● **What needs to be done**
Reproduce exactly the opening lines of the listing, stopping after the line that contains "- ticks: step" and including it.

● **Provided material**
┌────────
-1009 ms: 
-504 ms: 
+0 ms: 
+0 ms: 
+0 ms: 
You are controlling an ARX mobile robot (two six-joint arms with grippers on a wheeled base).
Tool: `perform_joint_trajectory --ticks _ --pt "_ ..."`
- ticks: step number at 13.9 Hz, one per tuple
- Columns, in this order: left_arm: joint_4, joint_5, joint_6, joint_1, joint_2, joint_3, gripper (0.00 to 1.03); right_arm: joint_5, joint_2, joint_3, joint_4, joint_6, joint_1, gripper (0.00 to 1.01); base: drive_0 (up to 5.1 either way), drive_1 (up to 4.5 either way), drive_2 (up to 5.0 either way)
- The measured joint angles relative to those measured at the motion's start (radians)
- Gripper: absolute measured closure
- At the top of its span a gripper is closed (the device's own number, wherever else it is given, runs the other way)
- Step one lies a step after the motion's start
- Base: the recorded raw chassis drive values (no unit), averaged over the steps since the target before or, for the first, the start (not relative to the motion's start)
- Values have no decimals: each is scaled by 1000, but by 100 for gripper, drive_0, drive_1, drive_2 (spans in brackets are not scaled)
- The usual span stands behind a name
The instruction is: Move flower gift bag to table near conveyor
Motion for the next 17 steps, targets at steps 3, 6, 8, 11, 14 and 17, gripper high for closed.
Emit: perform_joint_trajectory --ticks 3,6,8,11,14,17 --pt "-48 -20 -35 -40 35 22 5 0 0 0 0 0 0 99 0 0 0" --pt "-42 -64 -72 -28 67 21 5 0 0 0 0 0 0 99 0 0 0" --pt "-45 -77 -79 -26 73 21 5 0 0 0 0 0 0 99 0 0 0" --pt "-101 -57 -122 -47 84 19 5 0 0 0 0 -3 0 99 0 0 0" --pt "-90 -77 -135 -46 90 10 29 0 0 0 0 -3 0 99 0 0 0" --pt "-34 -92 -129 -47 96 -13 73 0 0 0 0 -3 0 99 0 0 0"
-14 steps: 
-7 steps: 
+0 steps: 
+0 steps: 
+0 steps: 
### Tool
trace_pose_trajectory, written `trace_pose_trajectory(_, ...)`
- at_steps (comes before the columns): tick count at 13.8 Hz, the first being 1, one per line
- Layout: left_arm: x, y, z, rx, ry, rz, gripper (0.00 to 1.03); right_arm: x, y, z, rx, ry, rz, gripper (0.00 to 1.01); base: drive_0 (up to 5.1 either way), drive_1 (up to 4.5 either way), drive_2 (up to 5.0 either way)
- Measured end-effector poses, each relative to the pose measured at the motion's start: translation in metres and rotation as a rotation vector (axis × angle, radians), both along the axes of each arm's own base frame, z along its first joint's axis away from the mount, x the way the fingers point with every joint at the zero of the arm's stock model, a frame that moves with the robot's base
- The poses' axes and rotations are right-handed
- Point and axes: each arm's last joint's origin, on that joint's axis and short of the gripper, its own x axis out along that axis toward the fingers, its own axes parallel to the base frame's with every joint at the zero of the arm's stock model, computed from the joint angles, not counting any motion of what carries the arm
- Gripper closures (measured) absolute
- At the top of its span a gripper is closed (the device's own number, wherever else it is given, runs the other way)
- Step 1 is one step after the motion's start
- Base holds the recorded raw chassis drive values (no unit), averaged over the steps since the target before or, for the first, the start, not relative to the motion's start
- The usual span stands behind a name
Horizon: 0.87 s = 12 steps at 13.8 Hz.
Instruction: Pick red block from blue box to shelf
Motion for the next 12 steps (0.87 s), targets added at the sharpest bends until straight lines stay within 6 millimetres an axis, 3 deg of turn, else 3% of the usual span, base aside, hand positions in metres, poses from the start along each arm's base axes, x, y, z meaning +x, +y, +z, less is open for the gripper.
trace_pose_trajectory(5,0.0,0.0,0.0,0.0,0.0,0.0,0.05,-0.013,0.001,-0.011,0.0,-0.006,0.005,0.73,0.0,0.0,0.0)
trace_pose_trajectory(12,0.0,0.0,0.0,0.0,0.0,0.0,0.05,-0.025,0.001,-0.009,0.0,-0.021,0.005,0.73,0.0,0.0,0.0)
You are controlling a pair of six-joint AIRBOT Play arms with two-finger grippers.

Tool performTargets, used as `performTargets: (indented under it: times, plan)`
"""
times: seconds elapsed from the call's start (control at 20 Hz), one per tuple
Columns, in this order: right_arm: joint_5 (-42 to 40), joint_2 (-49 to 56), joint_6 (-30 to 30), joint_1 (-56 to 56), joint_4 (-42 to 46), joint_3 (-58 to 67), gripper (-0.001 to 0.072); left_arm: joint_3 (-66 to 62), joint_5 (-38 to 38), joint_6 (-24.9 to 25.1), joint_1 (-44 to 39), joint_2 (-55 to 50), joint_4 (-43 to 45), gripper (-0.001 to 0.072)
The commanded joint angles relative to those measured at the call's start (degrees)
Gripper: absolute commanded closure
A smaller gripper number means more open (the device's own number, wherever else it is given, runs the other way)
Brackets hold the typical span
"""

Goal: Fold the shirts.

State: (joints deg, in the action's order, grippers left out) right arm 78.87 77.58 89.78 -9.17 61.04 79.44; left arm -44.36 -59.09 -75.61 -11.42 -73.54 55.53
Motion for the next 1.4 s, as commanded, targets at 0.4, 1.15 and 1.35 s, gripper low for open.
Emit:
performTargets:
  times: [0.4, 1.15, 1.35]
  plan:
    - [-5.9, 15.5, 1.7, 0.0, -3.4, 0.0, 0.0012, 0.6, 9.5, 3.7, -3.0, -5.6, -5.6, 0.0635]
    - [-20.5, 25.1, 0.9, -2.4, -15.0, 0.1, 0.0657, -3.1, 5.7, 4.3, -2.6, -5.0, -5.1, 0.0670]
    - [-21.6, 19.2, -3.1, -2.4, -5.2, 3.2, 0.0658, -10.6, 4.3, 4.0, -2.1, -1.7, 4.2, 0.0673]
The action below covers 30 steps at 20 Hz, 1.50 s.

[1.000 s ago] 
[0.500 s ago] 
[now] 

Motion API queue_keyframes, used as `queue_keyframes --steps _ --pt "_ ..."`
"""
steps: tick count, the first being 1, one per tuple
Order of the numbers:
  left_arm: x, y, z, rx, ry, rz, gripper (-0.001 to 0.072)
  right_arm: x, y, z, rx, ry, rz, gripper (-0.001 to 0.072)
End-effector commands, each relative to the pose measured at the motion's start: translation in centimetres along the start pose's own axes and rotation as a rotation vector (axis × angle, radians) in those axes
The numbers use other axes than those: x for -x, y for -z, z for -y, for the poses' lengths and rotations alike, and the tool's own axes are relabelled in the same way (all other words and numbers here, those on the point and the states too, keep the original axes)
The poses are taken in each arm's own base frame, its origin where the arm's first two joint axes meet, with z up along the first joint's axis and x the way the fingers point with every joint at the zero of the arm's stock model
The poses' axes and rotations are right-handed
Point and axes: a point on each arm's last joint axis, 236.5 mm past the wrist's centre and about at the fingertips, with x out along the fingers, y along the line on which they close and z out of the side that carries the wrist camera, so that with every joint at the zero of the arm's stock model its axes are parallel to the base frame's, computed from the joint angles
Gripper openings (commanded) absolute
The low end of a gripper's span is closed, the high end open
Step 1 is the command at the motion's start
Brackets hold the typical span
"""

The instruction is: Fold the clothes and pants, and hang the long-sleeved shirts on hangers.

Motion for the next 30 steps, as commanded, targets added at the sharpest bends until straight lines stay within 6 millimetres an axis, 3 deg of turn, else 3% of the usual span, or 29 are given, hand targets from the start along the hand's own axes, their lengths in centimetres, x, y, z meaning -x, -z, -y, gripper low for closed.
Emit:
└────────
● **Response for this exercise**
-1009 ms: 
-504 ms: 
+0 ms: 
+0 ms: 
+0 ms: 
You are controlling an ARX mobile robot (two six-joint arms with grippers on a wheeled base).
Tool: `perform_joint_trajectory --ticks _ --pt "_ ..."`
- ticks: step number at 13.9 Hz, one per tuple

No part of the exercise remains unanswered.